“Admins are not only to stop people from doing stupid things, also to stop them from doing clever things!”
In the Hadoop world, a Systems Administrator is called a Hadoop Administrator. Hadoop Admin Roles and Responsibilities include setting up Hadoop clusters. Other duties involve backup, recovery and maintenance. Hadoop administration requires good knowledge of hardware systems and excellent understanding of Hadoop architecture.
It’s easy to get started with Hadoop administration because Linux system administration is a pretty well-known beast, and because systems administrators are used to administering all kinds of existing complex applications. However, there are many common missteps we’re seeing that make us believe there’s a need for some guidance in Hadoop administration. Most of these mistakes come from a lack of understanding about how Hadoop works. Here are just a few of the common issues we find.
With increased adoption of Hadoop in traditional enterprise IT solutions and increased number of Hadoop implementations in production environment, the need for Hadoop Operations and Administration experts to take care of the large Hadoop Clusters is becoming vital.
What does a Hadoop Admin do on day to day ?

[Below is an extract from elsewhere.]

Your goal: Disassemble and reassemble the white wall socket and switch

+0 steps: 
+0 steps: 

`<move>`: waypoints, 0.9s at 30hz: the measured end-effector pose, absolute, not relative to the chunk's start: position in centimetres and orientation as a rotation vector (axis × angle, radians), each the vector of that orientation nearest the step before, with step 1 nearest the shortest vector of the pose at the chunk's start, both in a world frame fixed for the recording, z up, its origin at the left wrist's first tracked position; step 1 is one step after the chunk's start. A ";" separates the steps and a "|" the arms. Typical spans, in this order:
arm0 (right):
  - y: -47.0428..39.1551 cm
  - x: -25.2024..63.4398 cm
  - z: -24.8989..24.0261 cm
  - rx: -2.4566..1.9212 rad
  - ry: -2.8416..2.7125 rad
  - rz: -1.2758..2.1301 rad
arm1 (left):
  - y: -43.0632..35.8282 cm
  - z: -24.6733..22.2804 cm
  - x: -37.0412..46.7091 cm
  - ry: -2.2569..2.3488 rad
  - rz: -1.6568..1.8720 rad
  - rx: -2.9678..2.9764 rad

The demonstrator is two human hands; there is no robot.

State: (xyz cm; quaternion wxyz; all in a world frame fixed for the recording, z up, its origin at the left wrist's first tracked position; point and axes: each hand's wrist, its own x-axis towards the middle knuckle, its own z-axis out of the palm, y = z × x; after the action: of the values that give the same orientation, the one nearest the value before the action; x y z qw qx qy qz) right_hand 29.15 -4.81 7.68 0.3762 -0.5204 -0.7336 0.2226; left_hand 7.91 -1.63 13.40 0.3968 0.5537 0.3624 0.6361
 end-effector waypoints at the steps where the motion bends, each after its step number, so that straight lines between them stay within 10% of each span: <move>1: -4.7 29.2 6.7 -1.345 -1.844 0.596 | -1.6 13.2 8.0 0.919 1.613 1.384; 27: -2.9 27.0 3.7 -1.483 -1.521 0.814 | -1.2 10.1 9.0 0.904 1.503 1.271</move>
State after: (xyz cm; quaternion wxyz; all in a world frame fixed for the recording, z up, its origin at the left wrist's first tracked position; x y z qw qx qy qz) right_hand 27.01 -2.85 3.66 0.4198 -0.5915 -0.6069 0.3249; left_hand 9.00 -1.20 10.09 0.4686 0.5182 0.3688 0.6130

- Installation and Configuration
- Cluster Maintenance
- Resource Management
- Security Management
- Troubleshooting
- Cluster Monitoring
- Backup And Recovery Task
- Aligning with the systems engineering team to propose and deploy new hardware and software environments required for Hadoop and to expand existing environments.
- Diligently teaming with the infrastructure, network, database, application and business intelligence teams to guarantee high data quality and availability.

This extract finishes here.